Jóhann opened the bag to examine its content. “What was disgusting?”

“The autopsy.”

“You didn’t stand over them while they were cutting?”

“Yes, wasn’t I supposed to?”

“No, not necessarily,” Jóhann said, smiling. “I always wait outside.” Moistening a cloth with denatured alcohol, he tipped the bullet from the bag onto the cloth and wiped the blood away.

“Can you find out what sort of a gun was used?”

“I’ll try,” said Jóhann, “but I’m no firearms expert. At college they told us if you are going to be any good at ballistics, you have to be crazy about guns; you can’t learn it from a book. I’ve only ever fired a gun in the lab, so my knowledge of this stuff is limited.”

He measured the diameter of the bullet with calipers.

“9.6 or 9.7 millimeters,” he said, getting up and going to the corner where Halli was working on his drawing. Jóhann put a hand on his shoulder and the boy looked up.

“Halli!

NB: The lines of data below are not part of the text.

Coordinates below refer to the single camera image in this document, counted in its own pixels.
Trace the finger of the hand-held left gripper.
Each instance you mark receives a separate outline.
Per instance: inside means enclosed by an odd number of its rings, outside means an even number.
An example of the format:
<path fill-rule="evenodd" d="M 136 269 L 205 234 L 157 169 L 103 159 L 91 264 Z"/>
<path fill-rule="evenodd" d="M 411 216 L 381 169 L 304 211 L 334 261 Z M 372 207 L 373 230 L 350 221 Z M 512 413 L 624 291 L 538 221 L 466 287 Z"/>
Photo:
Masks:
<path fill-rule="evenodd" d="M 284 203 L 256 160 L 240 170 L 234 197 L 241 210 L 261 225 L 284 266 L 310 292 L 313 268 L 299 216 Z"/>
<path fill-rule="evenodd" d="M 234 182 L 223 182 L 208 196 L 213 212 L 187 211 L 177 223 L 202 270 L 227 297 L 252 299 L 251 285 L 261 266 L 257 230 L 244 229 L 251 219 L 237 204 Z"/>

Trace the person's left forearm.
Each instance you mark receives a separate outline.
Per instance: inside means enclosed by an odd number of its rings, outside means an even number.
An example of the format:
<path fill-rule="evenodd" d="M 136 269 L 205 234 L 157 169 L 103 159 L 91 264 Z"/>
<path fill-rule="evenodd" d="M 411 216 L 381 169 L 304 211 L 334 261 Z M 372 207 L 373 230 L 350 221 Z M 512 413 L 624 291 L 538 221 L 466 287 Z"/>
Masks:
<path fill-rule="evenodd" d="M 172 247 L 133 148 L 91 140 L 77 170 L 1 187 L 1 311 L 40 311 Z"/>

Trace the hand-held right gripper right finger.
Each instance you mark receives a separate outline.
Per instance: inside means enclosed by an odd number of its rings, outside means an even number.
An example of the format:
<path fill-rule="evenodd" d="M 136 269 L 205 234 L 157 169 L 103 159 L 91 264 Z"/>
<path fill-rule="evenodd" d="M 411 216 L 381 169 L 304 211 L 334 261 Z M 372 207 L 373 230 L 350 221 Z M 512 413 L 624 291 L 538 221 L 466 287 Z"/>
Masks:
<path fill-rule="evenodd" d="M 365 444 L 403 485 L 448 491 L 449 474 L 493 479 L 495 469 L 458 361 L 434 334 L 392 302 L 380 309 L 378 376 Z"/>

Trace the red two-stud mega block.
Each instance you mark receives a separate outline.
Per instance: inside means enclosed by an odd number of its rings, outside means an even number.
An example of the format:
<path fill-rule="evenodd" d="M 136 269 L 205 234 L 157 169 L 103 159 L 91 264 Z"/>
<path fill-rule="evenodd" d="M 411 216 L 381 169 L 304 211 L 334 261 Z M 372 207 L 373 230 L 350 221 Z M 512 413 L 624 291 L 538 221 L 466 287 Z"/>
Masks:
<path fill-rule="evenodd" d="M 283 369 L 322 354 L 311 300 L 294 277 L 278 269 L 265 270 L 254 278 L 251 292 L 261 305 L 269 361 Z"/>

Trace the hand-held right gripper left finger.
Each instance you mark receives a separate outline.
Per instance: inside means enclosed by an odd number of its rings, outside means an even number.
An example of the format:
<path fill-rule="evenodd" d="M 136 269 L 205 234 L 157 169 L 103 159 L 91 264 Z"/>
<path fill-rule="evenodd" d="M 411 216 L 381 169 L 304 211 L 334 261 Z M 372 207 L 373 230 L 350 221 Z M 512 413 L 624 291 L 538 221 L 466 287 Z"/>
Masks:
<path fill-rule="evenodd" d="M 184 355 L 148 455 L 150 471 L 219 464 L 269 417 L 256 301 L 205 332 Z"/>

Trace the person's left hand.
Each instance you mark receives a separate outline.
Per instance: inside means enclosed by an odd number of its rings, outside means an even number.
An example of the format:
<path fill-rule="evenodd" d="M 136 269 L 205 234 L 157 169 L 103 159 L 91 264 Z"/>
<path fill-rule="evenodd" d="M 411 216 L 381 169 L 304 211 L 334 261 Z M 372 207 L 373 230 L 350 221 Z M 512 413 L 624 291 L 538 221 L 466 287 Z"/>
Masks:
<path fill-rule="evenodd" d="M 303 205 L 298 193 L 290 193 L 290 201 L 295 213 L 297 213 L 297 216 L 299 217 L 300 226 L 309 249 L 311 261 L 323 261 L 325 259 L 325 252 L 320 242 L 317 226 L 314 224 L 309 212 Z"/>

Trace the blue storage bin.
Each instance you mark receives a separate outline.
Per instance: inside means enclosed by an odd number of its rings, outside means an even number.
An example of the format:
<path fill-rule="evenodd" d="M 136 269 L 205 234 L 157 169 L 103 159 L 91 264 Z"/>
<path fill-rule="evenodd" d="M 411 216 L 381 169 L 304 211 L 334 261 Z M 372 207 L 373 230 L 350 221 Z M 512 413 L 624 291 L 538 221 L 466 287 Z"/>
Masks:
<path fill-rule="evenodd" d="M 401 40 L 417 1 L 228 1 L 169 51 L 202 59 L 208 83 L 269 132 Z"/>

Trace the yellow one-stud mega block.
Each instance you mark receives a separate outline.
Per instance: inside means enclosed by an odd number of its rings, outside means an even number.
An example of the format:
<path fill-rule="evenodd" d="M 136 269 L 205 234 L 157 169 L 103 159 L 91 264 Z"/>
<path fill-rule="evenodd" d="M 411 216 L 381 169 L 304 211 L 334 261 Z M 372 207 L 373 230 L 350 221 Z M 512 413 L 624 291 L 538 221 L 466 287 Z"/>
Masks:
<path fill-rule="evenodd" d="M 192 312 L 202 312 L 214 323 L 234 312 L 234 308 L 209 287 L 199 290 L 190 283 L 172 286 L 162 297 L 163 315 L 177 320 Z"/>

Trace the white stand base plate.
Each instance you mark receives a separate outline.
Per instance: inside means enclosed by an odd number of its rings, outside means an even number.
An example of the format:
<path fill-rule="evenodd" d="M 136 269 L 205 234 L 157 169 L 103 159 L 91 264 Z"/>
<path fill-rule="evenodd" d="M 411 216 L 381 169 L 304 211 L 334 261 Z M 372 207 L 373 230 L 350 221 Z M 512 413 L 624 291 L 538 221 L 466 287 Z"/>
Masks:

We need to calculate,” Jóhann said in a loud, clear voice.

Halli looked up and smiled broadly. “Calculate, yes, I like calculating. Absolutely.”

He happily followed Jóhann to the workbench.

“First, we’ll convert to inches. What is 97 divided by 254?” Jóhann asked in a loud tone, and making sure to look Halli straight in the eye.

“What is 97 divided by 254?” Halli repeated, closing his eyes and bobbing his head up and down.

Jóhann took out a slide rule and moved the slide back and forth.

“Why do you speak so loudly to him?” Marteinn whispered.

“He’s hard of hearing,” Jóhann replied.

“I know; 97 divided by 254 is 0.3819. Absolutely,” Halli said.

Jóhann had also completed his calculations. “That’s right, 97 divided by 254 is approximately 0.38 inches, or .38 caliber.”

“That narrows the field,” Jóhann explained, turning to Marteinn. “That’s the way ballistics investigations usually work, through elimination, but if we wanted to rely on this sort of thing in court, I would send the stuff to a lab abroad for confirmation.”

He then got a small pair of scales along with a box of small weights down from a shelf; on one of its trays he placed the bullet, on the other a ten-gram weight. The side with the bullet swung down, so he kept adding one-gram weights until the scales balanced.

“Thirteen grams,” he said, looking at Halli, who had been waiting patiently. “How many grains is that? Thirteen times 15.4.”